Santa Barbara Unified School District (SBUSD) boardmembers have a few weeks to decide whether or not to grant Santa Barbara Charter School’s petition for renewal.

The school recently celebrated its 20th anniversary, and talk of the petition was a focal point of a potluck held last weekend in Elings Park. Close to 300 past and present students and their family members gathered to reminisce about their experiences at the school and enjoy barbecued chicken.

Several parents told The Santa Barbara Independent about the “holistic education” their children received at the charter school, which they said emphasizes critical thinking, conflict resolution, and self-awareness.

When speaking about the importance of test scores, one parent, Alyson Bostwick asked, “Why would parents send to SBCS when they could send to other higher test-scored schools?” She explained charter school teachers are able to avoid the pressure of “teaching to the test,” and that students receive a more well-rounded education as a result.

Bostwick added that two out of four students chosen to attend the Westmont Leadership Conference — more than 400 students were nominated — had “graduated” from SBCS. Her daughter was one of them, and she attributes much of her daughter’s success in honors courses in junior high school to SBCS’s excellent guidance and ability to produce leaders.

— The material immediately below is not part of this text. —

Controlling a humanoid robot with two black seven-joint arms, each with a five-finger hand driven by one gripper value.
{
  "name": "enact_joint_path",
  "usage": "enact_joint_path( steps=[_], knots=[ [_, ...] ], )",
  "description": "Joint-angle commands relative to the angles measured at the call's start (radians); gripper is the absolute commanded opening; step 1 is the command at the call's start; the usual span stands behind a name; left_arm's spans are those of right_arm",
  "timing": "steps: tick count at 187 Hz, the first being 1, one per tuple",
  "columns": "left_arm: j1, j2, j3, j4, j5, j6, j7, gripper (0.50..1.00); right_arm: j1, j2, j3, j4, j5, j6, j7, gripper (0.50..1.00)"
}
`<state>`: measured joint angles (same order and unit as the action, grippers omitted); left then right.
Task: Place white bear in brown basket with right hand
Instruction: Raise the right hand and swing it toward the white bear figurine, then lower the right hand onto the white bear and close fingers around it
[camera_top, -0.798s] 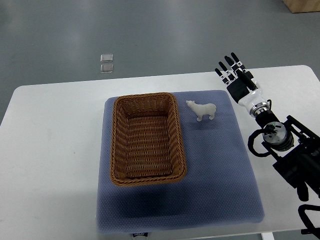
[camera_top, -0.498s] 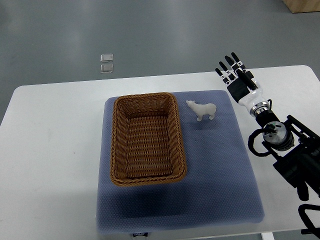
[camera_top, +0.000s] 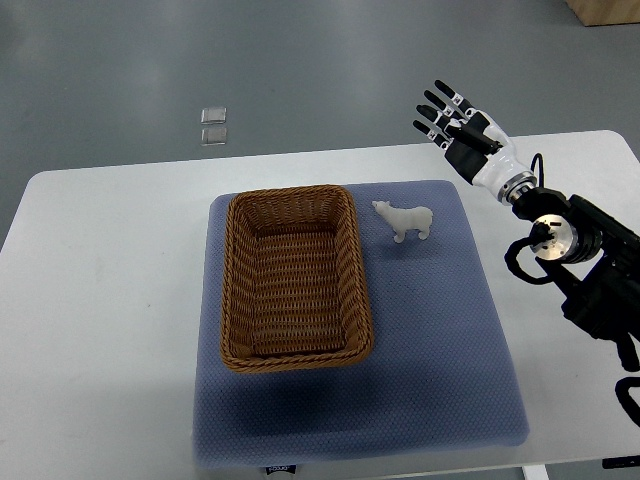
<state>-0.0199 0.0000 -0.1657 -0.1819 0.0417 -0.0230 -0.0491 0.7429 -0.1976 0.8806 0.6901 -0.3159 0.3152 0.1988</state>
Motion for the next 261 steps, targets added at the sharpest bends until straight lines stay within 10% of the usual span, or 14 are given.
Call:
enact_joint_path(
  steps=[1, 81, 261],
  knots=[
    [0.000, 0.000, -0.002, -0.002, 0.001, 0.000, 0.000, 1.000, 0.098, -0.063, -0.173, 0.015, -0.184, 0.001, -0.048, 0.921],
    [-0.002, 0.000, 0.000, -0.019, 0.001, 0.000, 0.000, 1.000, 0.770, -0.183, -1.066, 0.083, -0.497, 0.107, -0.256, 0.921],
    [-0.002, 0.000, -0.002, -0.038, 0.001, -0.002, 0.012, 1.000, 0.628, -0.088, -1.160, 0.167, -0.397, -0.054, -0.314, 0.879]
  ],
)
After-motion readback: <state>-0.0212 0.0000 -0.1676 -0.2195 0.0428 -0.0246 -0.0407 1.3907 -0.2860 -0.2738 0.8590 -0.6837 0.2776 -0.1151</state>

A group of four high school girls also spoke fondly of their charter school education, highlighting SBCS’s flexibility, hands-on parent involvement, long interactive field trips, engaging elective courses, respectful teachers, and lasting friendships. They all added they experienced a smooth transition to public schools, even with their much larger student bodies.

Director of Operations Dave Weisman started the nontraditional school after he picked up a flyer advertising the possibility of creating a charter school in a preschool in 1993. A relatively short time later, SBCS was born. The campus is located at Goleta Valley Junior High School and holds 234 students (an additional 70 are home-based), 14 teachers, eight aids, and two directors. Weisman and Director of Education Bev Abrams tag-team as administrators and part-time teachers.

Nearly 100 parents and faculty flooded Tuesday’s school board meeting to urge the trustees to grant the charter renewal. The board had recently expressed some concerns about the school, including the following: test scores, diversity, Common Core State Standards, potential new outreach, mixed grade level classrooms, transparency, and an overall improved approach since the 2008 renewal.

Weisman and Abrams addressed several of these issues and offered potential solutions during the 45-minute public hearing. Abrams admitted SBCS has always struggled with having a diverse student body. “We had to struggle with the issue of being a commuter school … hard on families with working parents, long drive early in the morning from Santa Barbara, but that is not an excuse to stop trying.”

She explained the process of admitting new students is based on a transparent lottery, which gives priority to students who have siblings already attending SBCS or those students who live in the SBUSD. She suggested outreach in Latino neighborhoods and advertisements in Spanish as potential options to expand its applicant pool. The difficulty, she explained, is that SBCS only has a certain number of available spots to fill, so advertising the school too much seems like a “bait and switch” situation. Each year, roughly 40 new kindergarteners enter the school, and only a handful of new students joins the school in grades 1st through 6th.

According to the SBCS ethnicity and race report for elementary families in the 2012-2013 school year, about a third of the families declined to report their ethnicity or reported multi-ethnic. Of those who did identify their race, 53 percent of the students checked “White” or “Non-Hispanic,” and 47 percent said they were “Non-White” students of “Asian, Pacific Islander, Filipino, Hispanic or Latino, or African American background.”

At Tuesday’s meeting, Boardmember Kate Parker acknowledged the school’s dislike for test scores. “If one-third are not performing at grade level, how are we knowing that they’re learning that math?” she asked. She suggested potential alternatives for measuring student achievement like tracking former SBCS students’ success in high school.

Weisman and Abrams both believe their school’s teaching model has basically aligned with the Common Core for years. “It much more closely matches our philosophy, focuses on critical thinking and language arts,” Abrams said.

Board President Monique Limón said she hopes for greater collaboration and communication with SBCS, while respecting its independence.

Acknowledging a responsibility to approach the renewal process thoughtfully and judiciously, Boardmember Parker said, “Really, we look at the renewal process as an opportunity for charters to self-reflect … what’s worked, what hasn’t worked, how to address things differently.”

Boardmembers will hear district staff recommendations regarding the school’s charter at the October 22 meeting and decide whether or not to renew the charter in the November 12 vote.